Scribble at 2021-09-20 20:24:14 Last modified: unmodified

[...] キーワードWeb検索からの流入を当て込む「いかがでしたか系」の乱造記事のSEO汚染の波が、Webセキュリティの業界にも押し寄せて来た [...]

「安全なウェブサイトの作り方」HTML版にリンクジュースを注ぎ込む

久しぶりに高木氏のサイトを見ると、なるほどデタラメな内容のページが増えているらしい。ただ、SEO という出来合いの舞台で争うのであれば、検索エンジンのアルゴリズムという制約がある上で対応しなくてはいけないのだから、おおよそ正義や真理を尊ぶ側が不利であるという事実を弁えておく必要がある。場合によっては SEO 業者の手練手管に対抗する(そして実質的に検索エンジンを提供する Google や Microsoft へ対抗することにもなる)ため、コンテンツの主旨を曲げてまで〈最適化〉するべきかどうかの判断を求められることになる。

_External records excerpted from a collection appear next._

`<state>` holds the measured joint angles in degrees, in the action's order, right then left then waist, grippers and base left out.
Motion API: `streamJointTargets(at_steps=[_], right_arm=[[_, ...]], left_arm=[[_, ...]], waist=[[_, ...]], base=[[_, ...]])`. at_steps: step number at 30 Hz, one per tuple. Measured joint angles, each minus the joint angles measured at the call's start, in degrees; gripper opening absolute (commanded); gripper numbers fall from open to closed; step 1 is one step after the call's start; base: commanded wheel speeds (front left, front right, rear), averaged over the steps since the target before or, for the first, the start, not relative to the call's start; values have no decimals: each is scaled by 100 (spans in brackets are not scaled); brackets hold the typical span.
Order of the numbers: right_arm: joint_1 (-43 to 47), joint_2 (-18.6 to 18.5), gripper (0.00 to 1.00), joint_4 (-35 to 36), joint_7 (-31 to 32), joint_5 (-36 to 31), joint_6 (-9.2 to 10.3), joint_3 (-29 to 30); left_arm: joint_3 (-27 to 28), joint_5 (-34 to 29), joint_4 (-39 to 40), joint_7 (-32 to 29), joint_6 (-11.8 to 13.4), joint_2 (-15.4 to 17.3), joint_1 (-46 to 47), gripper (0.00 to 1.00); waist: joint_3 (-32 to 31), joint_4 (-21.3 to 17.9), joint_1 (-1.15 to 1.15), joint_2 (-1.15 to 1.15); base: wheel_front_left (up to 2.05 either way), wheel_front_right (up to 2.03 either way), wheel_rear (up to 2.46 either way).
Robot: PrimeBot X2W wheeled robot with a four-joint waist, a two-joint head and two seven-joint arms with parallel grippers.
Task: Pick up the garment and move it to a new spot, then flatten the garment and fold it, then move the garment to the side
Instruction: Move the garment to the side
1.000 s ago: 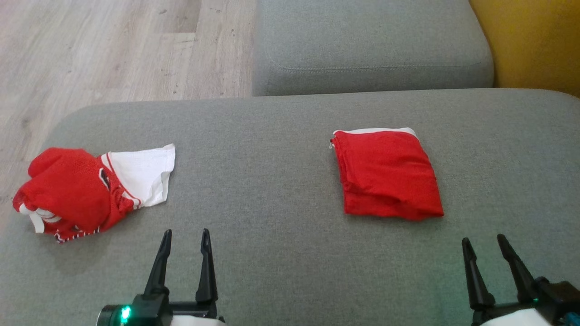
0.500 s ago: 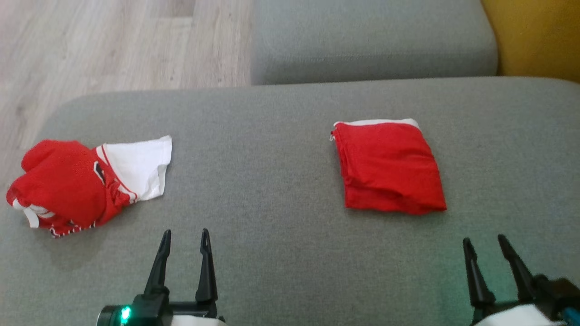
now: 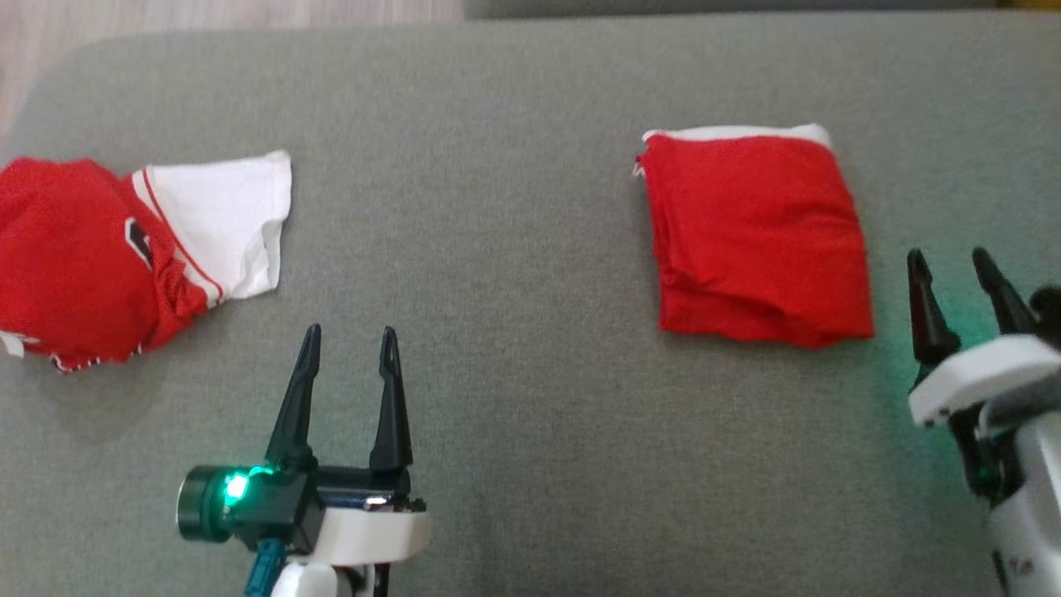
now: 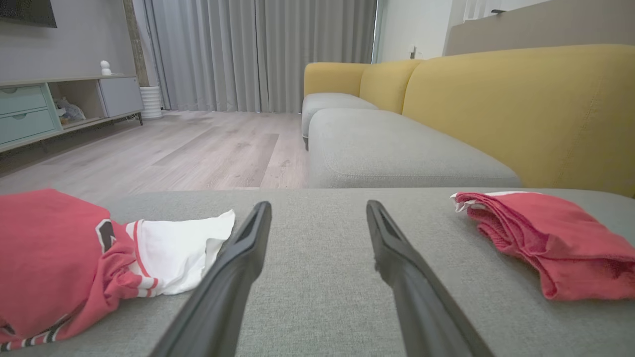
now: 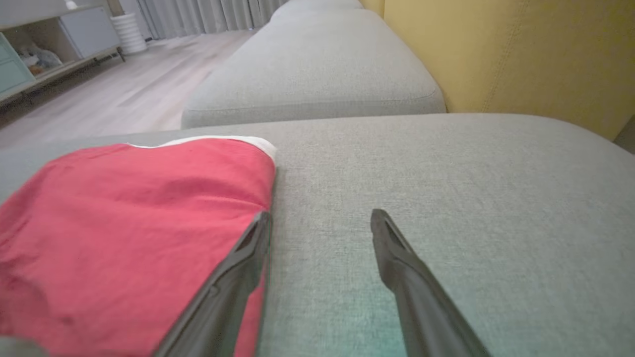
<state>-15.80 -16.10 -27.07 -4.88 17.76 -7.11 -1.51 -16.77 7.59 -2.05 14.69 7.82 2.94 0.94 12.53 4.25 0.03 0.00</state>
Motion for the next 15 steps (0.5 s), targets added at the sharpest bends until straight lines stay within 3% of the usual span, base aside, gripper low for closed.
streamJointTargets(at_steps=[7, 10, 11, 15], right_arm=[[-619, -244, 100, -514, 659, 990, 0, -985], [-794, -372, 13, -544, 716, 1414, 0, -1439], [-794, -372, 0, -544, 716, 1414, 0, -1439], [-1022, -577, 0, -560, 649, 1761, 0, -1837]], left_arm=[[-68, -18, 9, 0, 0, -4, 221, 100], [-89, -14, 7, 1, 2, -4, 264, 100], [-89, -14, 7, 1, 2, -4, 264, 100], [-90, 19, 5, 1, 10, -4, 275, 100]], waist=[[437, 106, -1, 0], [526, 99, -2, 0], [526, 99, -2, 0], [620, -33, -2, 0]], base=[[0, 0, 0], [0, 0, 0], [0, 0, 0], [0, 0, 0]])
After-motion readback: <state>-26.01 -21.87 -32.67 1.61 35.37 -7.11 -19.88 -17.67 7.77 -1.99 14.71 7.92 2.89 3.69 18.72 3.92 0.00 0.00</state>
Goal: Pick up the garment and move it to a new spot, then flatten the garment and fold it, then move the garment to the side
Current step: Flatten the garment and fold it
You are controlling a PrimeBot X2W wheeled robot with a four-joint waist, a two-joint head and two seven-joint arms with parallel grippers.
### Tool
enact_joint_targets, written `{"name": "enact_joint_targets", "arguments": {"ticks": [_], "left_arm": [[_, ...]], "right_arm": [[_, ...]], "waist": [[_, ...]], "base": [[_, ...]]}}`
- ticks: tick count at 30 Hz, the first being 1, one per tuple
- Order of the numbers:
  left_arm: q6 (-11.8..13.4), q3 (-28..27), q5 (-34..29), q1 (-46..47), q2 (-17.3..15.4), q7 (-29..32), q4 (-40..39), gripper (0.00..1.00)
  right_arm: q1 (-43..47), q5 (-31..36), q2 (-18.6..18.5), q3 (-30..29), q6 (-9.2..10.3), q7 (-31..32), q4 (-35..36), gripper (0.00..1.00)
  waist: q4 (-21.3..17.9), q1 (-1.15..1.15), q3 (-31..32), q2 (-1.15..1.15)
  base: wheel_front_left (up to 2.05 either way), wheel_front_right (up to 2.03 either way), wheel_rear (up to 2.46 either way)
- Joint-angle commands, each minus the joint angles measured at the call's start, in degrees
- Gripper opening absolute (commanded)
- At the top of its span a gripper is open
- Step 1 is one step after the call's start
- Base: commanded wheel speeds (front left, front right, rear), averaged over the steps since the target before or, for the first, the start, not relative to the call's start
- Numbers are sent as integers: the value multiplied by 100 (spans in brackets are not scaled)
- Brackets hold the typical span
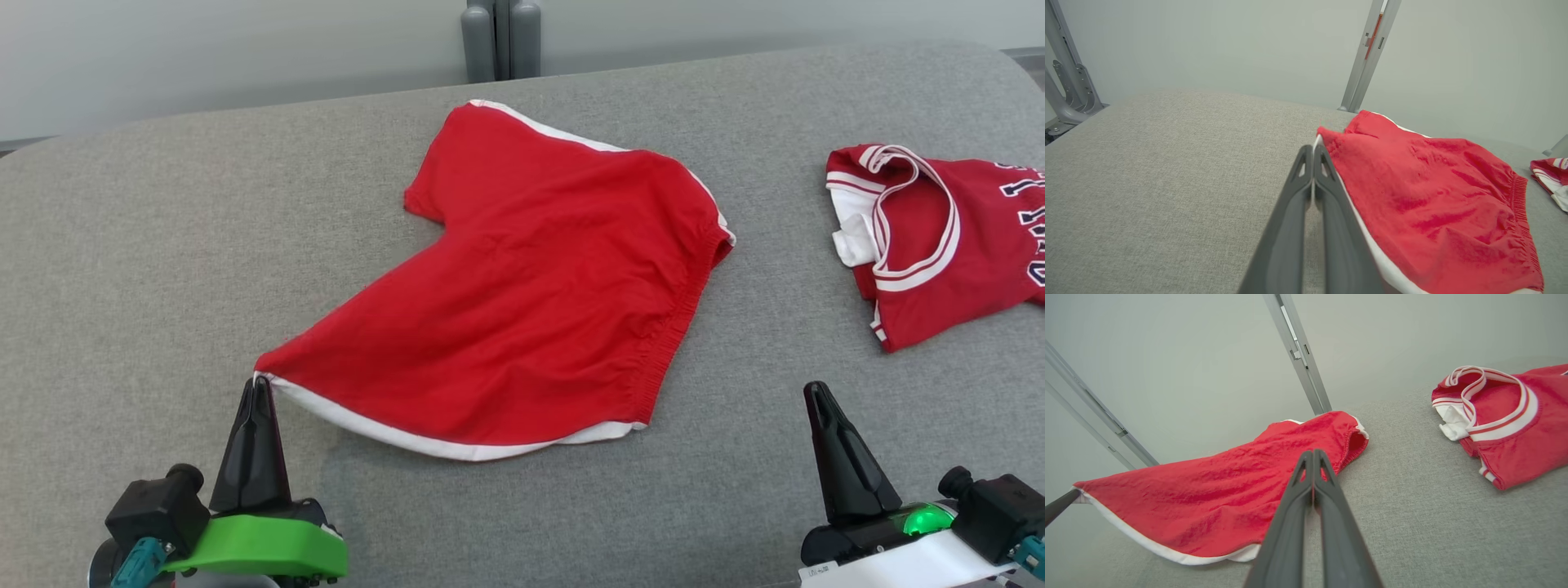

こうなる理由は、もちろん情報の運用に関わって飯を食っている人間であれば承知していて当たり前の話であろう。検索エンジンは未熟で不完全なアルゴリズムを実装しており、そして恐らくは永久に適切な検索アルゴリズムなど完成しないからである。或るコンテンツ A, B を比較してランキングする(つまり A, B にそれぞれ共通の尺度で何らかの単位での配点を施す)場合、〈良い〉コンテンツ A が〈悪い〉コンテンツ B よりも必ず高い点を得るような、理想的と言えるアルゴリズムを考案するための属性(の集合)を経験的に見つけたり仮説として提案することすら困難である。これは何も検索エンジン企業でアルゴリズムの理論をいじくり回しているアイビー・リーグの PhD 連中が無能だからではなく、原理的な難しさゆえである。それは、〈良い〉とか〈悪い〉という価値の尺度が人によって、それから脈絡や状況によって異なるからなのだ。更に、検索しているエンド・ユーザは、ちょうど自らが求めるコンテンツを検索の結果として出力するために十分な与件を、キーワードやマクロやオプションとして指定するとは限らない。また、そもそも自分がコンテンツに何を求めているのかすら正確には理解していないエンド・ユーザも多いであろう。

以上のように、検索アルゴリズムの原理的な限界という理由に加えて、検索というエンド・ユーザの振る舞いが与件として(検索の条件を的確に指定する前提知識と、それから検索の結果を評価する判断基準において)不完全であるという理由もあって、検索の結果はおおむね不完全となる。したがって、検索の結果が良いか悪いかは、実は結果論だったりするのだ。